**Task brief**:
The answer should hold only the lines from the one containing "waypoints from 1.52" through the one containing "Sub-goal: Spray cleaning" in the entries below, copied exactly, without pictures.

**Provided data**:
......
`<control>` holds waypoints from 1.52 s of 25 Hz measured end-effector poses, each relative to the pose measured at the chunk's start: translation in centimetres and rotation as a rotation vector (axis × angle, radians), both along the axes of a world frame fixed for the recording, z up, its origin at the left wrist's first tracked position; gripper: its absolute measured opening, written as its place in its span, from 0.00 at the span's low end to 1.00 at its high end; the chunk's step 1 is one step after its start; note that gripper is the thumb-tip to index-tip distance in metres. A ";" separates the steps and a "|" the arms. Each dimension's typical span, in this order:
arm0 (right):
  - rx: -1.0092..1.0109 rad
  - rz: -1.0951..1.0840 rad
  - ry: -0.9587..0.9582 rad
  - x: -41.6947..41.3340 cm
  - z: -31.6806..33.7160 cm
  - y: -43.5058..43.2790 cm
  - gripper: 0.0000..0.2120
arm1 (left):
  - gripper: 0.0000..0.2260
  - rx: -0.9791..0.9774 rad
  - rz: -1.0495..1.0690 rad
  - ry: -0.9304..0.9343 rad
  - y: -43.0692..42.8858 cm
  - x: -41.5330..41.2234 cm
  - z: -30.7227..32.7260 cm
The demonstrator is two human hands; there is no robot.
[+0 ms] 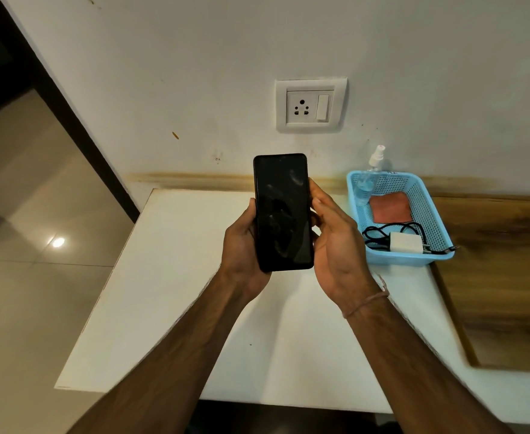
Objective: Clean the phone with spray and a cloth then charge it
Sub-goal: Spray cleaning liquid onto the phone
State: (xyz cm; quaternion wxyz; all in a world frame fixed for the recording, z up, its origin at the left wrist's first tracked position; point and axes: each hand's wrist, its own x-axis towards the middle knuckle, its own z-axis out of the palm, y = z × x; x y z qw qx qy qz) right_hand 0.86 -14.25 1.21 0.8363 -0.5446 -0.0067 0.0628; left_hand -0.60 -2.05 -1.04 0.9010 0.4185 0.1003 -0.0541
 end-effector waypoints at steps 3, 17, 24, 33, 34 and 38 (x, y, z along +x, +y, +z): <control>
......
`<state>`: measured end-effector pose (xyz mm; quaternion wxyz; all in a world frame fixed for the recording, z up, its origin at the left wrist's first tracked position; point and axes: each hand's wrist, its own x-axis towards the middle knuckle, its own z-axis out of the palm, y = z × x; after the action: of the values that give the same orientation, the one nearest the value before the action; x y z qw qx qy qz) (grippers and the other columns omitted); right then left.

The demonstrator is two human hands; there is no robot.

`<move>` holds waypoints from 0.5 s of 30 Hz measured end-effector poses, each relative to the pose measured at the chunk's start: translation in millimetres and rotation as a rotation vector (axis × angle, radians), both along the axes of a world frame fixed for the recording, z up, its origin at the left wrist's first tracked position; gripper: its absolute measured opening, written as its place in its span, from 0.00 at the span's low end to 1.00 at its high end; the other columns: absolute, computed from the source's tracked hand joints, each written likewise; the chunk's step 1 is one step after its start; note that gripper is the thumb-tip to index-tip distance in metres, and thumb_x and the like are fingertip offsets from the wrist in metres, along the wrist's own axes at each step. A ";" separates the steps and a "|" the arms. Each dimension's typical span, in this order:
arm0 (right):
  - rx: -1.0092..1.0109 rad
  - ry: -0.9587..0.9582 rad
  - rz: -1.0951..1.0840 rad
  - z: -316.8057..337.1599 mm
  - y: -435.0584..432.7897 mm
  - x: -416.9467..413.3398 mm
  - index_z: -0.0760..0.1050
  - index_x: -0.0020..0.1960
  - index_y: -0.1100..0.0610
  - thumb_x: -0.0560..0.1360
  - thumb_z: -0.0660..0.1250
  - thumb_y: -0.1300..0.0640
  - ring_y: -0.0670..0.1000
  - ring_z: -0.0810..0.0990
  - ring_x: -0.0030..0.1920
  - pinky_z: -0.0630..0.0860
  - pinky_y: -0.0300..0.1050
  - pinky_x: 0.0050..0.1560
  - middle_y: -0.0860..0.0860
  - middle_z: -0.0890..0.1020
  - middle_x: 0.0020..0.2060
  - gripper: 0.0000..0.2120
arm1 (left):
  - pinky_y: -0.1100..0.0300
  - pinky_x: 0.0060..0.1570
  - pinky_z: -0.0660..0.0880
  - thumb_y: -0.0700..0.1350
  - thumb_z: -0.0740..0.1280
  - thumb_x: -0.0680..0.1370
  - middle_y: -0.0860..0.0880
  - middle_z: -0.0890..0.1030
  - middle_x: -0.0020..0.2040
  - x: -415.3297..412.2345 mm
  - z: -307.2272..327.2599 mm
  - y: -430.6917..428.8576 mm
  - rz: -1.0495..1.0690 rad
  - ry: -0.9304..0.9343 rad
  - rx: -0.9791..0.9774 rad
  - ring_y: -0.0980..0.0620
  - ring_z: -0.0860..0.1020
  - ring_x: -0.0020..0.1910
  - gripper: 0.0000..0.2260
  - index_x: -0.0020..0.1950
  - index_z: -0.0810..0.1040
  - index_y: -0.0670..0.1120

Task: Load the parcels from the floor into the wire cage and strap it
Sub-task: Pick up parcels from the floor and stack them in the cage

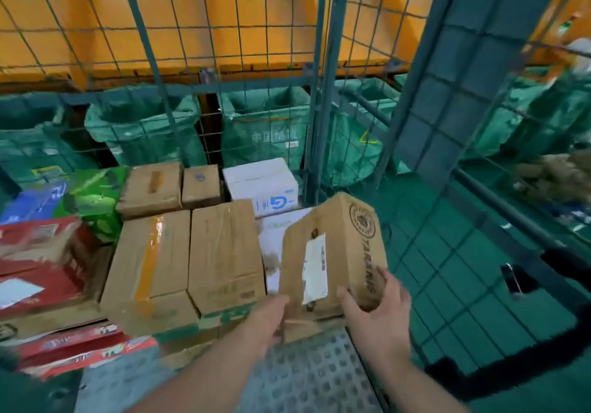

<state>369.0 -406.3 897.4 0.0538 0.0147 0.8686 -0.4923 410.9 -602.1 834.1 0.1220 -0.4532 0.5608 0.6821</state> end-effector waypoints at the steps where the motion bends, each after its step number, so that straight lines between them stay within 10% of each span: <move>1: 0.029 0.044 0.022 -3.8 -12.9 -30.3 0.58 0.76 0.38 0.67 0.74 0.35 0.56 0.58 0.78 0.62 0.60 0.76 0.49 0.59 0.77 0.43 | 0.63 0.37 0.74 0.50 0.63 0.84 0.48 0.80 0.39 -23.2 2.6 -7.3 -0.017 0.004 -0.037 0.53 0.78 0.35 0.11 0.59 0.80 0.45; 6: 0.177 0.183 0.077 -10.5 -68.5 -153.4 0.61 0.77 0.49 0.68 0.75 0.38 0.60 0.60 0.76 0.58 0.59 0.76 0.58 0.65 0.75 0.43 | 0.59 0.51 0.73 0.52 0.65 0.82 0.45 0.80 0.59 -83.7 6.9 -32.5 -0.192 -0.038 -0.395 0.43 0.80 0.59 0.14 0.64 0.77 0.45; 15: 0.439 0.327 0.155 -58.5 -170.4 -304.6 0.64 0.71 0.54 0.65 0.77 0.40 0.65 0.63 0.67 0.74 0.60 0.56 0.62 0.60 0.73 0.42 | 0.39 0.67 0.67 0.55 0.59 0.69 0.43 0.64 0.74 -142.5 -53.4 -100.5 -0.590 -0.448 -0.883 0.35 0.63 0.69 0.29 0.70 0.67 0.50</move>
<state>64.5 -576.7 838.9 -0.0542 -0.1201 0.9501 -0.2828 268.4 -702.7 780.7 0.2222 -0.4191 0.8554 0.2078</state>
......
**Response**:
`<control>` holds waypoints from 1.52 s of 25 Hz measured end-effector poses, each relative to the pose measured at the chunk's start: translation in centimetres and rotation as a rotation vector (axis × angle, radians), both along the axes of a world frame fixed for the recording, z up, its origin at the left wrist's first tracked position; gripper: its absolute measured opening, written as its place in its span, from 0.00 at the span's low end to 1.00 at its high end; the chunk's step 1 is one step after its start; note that gripper is the thumb-tip to index-tip distance in metres. A ";" separates the steps and a "|" the arms. Each dimension's typical span, in this order:
arm0 (right):
  - rx: -1.0092..1.0109 rad
  - rz: -1.0951..1.0840 rad
  - ry: -0.9587..0.9582 rad
  - x: -41.6947..41.3340 cm
  - z: -31.6806..33.7160 cm
  - y: -43.5058..43.2790 cm
  - gripper: 0.0000..0.2120
arm1 (left):
  - gripper: 0.0000..0.2260
  - rx: -0.9791..0.9774 rad
  - rz: -1.0495..1.0690 rad
  - ry: -0.9304..0.9343 rad
  - y: -43.0692..42.8858 cm
  - x: -41.5330..41.2234 cm
  - z: -30.7227..32.7260 cm
The demonstrator is two human hands; there is no robot.
[+0 ms] 
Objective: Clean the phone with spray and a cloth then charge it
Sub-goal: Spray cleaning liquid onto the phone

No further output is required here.